Eine alternative Strategie ist im Textprotokoll vorgesehen. Verwenden Sie Software, um eine Summenformel aus der genauen Massen- und Isotopenverteilung der signifikanten molekularen Merkmale vorherzusagen. Suchen Sie als Nächstes nach genauen Massenmessungen im Vergleich zu internen oder öffentlichen Metaboliten.

Datenbanken filtern den Kandidatenmetaboliten, die Identifizierung nach Massenfehler, die vorhergesagte Summenformel, die Retentionszeit, die Insource-Fragmentierung und die biologische Relevanz in den beobachteten Trends in Bezug auf das Versuchsdesign. Dies wird zu einer mutmaßlichen Identifizierung der Metaboliten führen. Die absolute Identifizierung erfordert den Abgleich der genauen Massenretention, der Zeit und der Fragmentierung für die experimentelle Verbindung mit einem authentischen Standard des mutmaßlichen Metaboliten.

Weisen Sie schließlich allen gemeldeten Metabolitenidentifikationen auf der Grundlage der Empfehlungen der Initiative für metabolomische Standards eine Identifizierungssicherheit zu. Dieser Arbeitsablauf zeigt die grundlegenden analytischen Schritte der Durchführung eines nicht-zielgerichteten Metaboliten-Profiling-Experiments mit U-P-L-C-M-S. Die Rohdaten können als Basis-Peak-Chromatogramm visualisiert werden.

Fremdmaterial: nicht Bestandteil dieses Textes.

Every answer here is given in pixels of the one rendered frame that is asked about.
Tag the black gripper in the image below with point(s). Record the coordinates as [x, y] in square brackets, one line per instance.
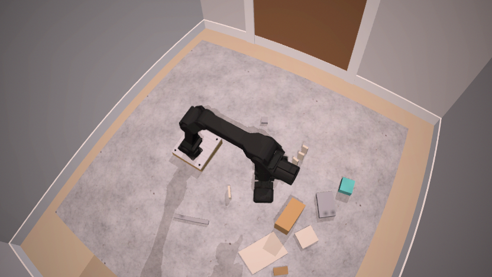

Dieses Beispiel zeigt eine Serumprobe, die im Anschluss an die statistische Analyse mittels Gradient a analysiert wurde. Es wird versucht, alle biologisch wichtigen und statistisch signifikanten molekularen Merkmale mit Metaboliten zu identifizieren. Hier. Koffein wurde im Humanserum identifiziert, indem die chromatographische Retentionszeit, die genaue Masse und das Fragmentierungsmuster zwischen dem experimentellen molekularen Merkmal und einem authentischen Standard des mutmaßlichen Metaboliten abgeglichen wurden.

Dies ist ein Beispiel für die Identifizierung von Metaboliten der ersten Stufe Nach dem Ansehen dieses Videos sollten Sie ein gutes Verständnis dafür haben, wie Sie die analytische Stabilität bei der großflächigen, nicht zielgerichteten Metabolitenprofilierung von Serumen mit UPLC ms sicherstellen können. Die analytische Stabilität ist jedoch nur ein wichtiger Aspekt eines erfolgreichen Metabolitenprofilierungsexperiments. Das experimentelle Design und die nachgelagerte Datenanalyse und -interpretation sind ebenfalls von entscheidender Bedeutung.

Aber außerhalb des Rahmens dieses Video-Tutorials werden diese Themen im Textprotokoll vorgestellt und diskutiert.